Quorum/Witness functionality, combined with the existing failover process of the LifeKeeper core, allows system failover to occur with a greater degree of confidence in situations where total network failure could be common. This effectively means that local site failovers and failovers to nodes across a WAN can be done while greatly reducing the risk of split-brain situations.
In a distributed system that takes network partitioning into account, there is a concept called quorum to obtain consensus across the cluster. A node having quorum is a node that can obtain consensus of a majority of the member nodes of the cluster, and is allowed to bring resources in service. On the other hand, a node not having quorum is a node that cannot obtain consensus of a majority of cluster nodes and it is not allowed to bring resources in service, which will prevent split brain from occurring.
In the case of a communication failure, a surviving node can use status reporting from other cluster nodes, or from quorum devices, to get a “second opinion” on the status of the failing node. The node or quorum device which reports the “second opinion” is called a witness node (or a witness device), and getting a “second opinion” is called witness checking. When determining when to fail over, the witness node (the witness device) allows resources to be brought in service on a backup server only in cases where it verifies the primary server has failed and is no longer part of the cluster. This will prevent failovers from happening due to simple communication failures between nodes when those failures don’t affect the overall access to, and performance of, the in-service node. During actual operation, the witness node (the witness device) will be consulted when LifeKeeper is started or the failed communication path is restored. Witness checking can only be performed for nodes having quorum.
LifeKeeper provides two configurable components: quorum and witness. By default, all quorum and witness behavior is disabled and must be configured by the user in order to be activated.
The behavior of these modes can be customized via the %LKROOT%/etc/default/LifeKeeper configuration file, and the quorum and witness modes can be individually adjusted. LifeKeeper adds the entry “QUORUM_MODE = none” to this file; it can be manually changed later, and the updated settings will be preserved across LifeKeeper repair and upgrade installations.
Available Quorum Modes
Three quorum checking modes are available which can be set via the QUORUM_MODE setting in %LKROOT%/etc/default/LifeKeeper.
|none/off||Quorum checking is disabled. With this configuration, quorum checking is always determined to be successful.|
|majority|| With majority as the quorum mode setting quorum checks occur via LifeKeeper communication paths. A node has quorum when it is able to communicate with the majority of the nodes in the cluster. This quorum mode is available on clusters with three or more nodes.
Majority quorum mode is recommended for clusters with an odd number of nodes.
When majority quorum mode is selected, witness mode must be set to “remote_verify”.
|storage|| Storage quorum mode is recommended for clusters with an even number of nodes. Quorum checks use a “shared storage” (SMB share or S3 AWS bucket) file location.

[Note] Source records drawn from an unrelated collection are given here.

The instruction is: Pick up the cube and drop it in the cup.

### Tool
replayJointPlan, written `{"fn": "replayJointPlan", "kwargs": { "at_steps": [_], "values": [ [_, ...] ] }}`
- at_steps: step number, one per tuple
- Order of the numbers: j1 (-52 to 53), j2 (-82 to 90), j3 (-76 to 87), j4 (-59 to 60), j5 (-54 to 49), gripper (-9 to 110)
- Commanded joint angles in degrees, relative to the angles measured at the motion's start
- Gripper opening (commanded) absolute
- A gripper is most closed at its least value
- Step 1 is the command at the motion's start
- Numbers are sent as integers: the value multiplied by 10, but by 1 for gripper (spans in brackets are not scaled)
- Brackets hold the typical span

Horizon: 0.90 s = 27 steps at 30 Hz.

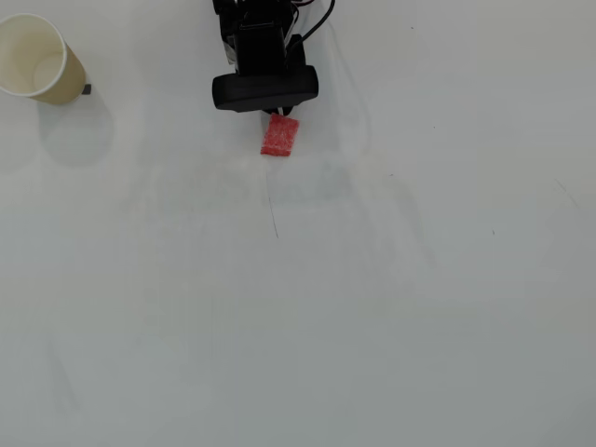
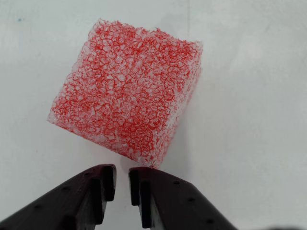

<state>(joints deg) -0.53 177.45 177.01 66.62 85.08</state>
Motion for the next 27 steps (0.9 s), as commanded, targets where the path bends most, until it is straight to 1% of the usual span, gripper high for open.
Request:
{"fn": "replayJointPlan", "kwargs": {
  "at_steps": [1, 22, 25, 27],
  "values": [
    [-11, 25, 19, 3, 4, 0],
    [-11, 25, 19, 4, 4, 0],
    [-11, 25, 19, 4, 4, 1],
    [-11, 25, 19, 4, 3, 5]
  ]
}}
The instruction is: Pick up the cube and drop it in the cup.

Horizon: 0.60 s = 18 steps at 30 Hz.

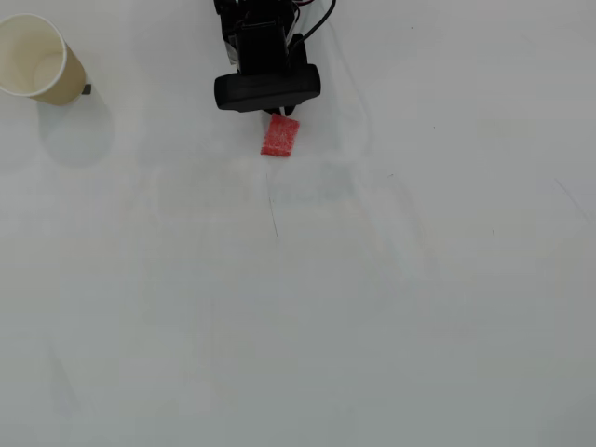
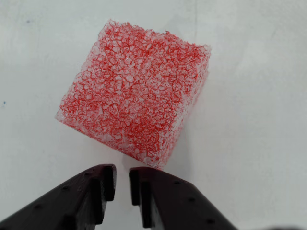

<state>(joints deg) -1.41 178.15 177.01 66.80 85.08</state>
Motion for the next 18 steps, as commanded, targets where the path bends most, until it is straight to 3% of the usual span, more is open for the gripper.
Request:
{"fn": "replayJointPlan", "kwargs": {
  "at_steps": [1, 18],
  "values": [
    [-4, 18, 19, 2, 3, 7],
    [-4, 18, 19, 2, 4, 32]
  ]
}}
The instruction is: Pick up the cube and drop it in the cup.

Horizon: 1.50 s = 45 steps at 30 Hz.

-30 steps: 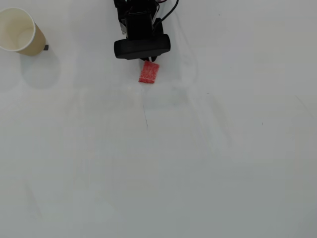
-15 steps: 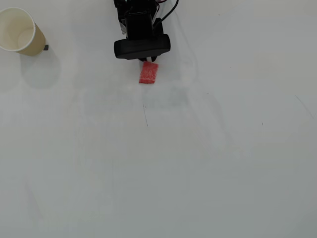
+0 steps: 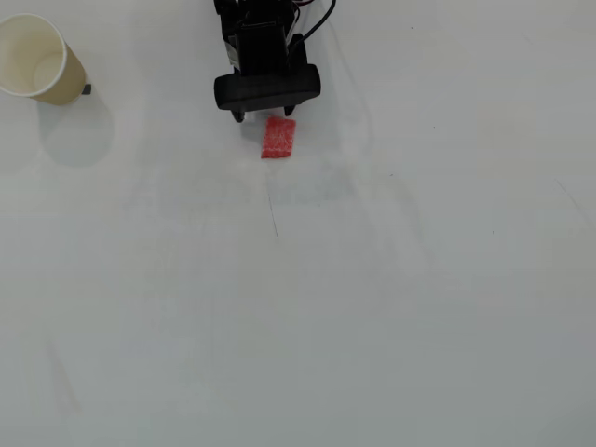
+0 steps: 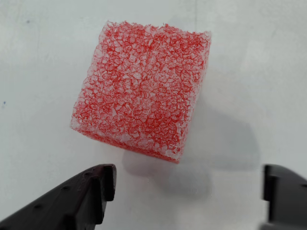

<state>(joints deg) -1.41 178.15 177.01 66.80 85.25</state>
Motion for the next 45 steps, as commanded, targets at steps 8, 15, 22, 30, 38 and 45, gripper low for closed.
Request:
{"fn": "replayJointPlan", "kwargs": {
  "at_steps": [8, 15, 22, 30, 38, 45],
  "values": [
    [-4, 18, 19, 2, 2, 39],
    [-11, 18, 19, -5, -2, 39],
    [-41, 17, 19, -34, -4, 40],
    [-77, 14, 10, -54, -4, 41],
    [-95, -26, -28, -50, -4, 41],
    [-91, -60, -49, -58, -4, 41]
  ]
}}
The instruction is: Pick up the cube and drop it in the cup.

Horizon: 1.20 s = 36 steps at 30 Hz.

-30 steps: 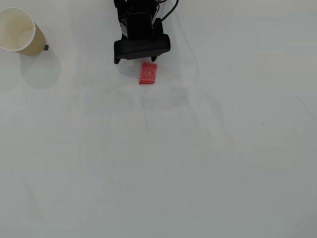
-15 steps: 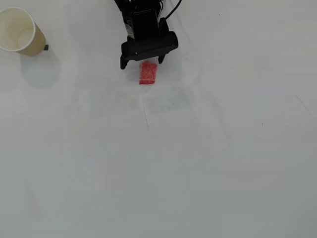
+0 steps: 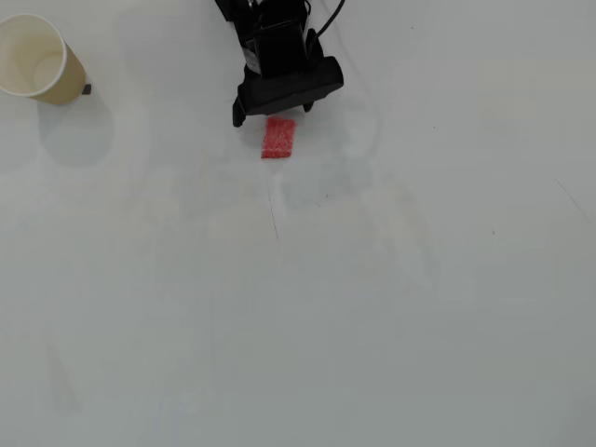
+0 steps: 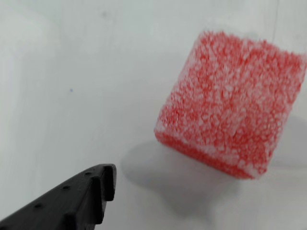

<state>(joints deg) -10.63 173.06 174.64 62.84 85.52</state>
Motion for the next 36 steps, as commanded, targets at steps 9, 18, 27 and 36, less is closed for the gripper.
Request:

See Storage Mode for details.
When storage is selected for the quorum mode, the witness mode, which is described later, must also be set to storage.
Available Witness Modes
Three witness modes are available which can be set via the WITNESS_MODE setting in %LKROOT%/etc/default/LifeKeeper.
|none/off (default)||In this mode, witness checking is disabled. With this setting, it is always determined that there is no failure.|
|remote_verify|| Consults all the other nodes in the cluster about their view of the status of a node which appears to be failing. If any node determines that there is no failure, witness checking determines that there is no failure. If all the nodes determine that there is failure, witness checking determines that the node is failing.
When remote_verify is chosen for witness mode, quorum_mode must be set to “majority”.
|storage|| A witness mode where shared storage is used as a witness device. The shared storage device is used to “share” status information between nodes in the cluster. Each node updates its own information and reads the other nodes information. If a node detects that information for another node is not being updated then that node will be considered failed. See Storage Mode for details.
When storage is selected for the witness mode, then storage must be selected for quorum mode. See above.
Supported Combinations of Quorum Mode and Witness Mode
LifeKeeper supports the following combinations.
|WITNESS_MODE||remote_verify|| Supported for
|Not supported|| Supported for
|storage||Not Supported|| Supported
Between 2 and 4 nodes
|none/off|| Supported for
“osu” Action When Quorum is Lost
LifeKeeper’s Quorum feature will perform the “osu” action on a node when it loses quorum. The QUORUM_LOSS_ACTION setting in %LKROOT%/etc/default/LifeKeeper must be set to osu – it is the only option available in LifeKeeper for Windows.
The osu action will result in the following behavior:
- Resources that are in service on the node will be taken out of service.
- LifeKeeper will shut down for a period of time determined by the setting QUORUM_QUARANTINE_SECS, after which LifeKeeper will resume.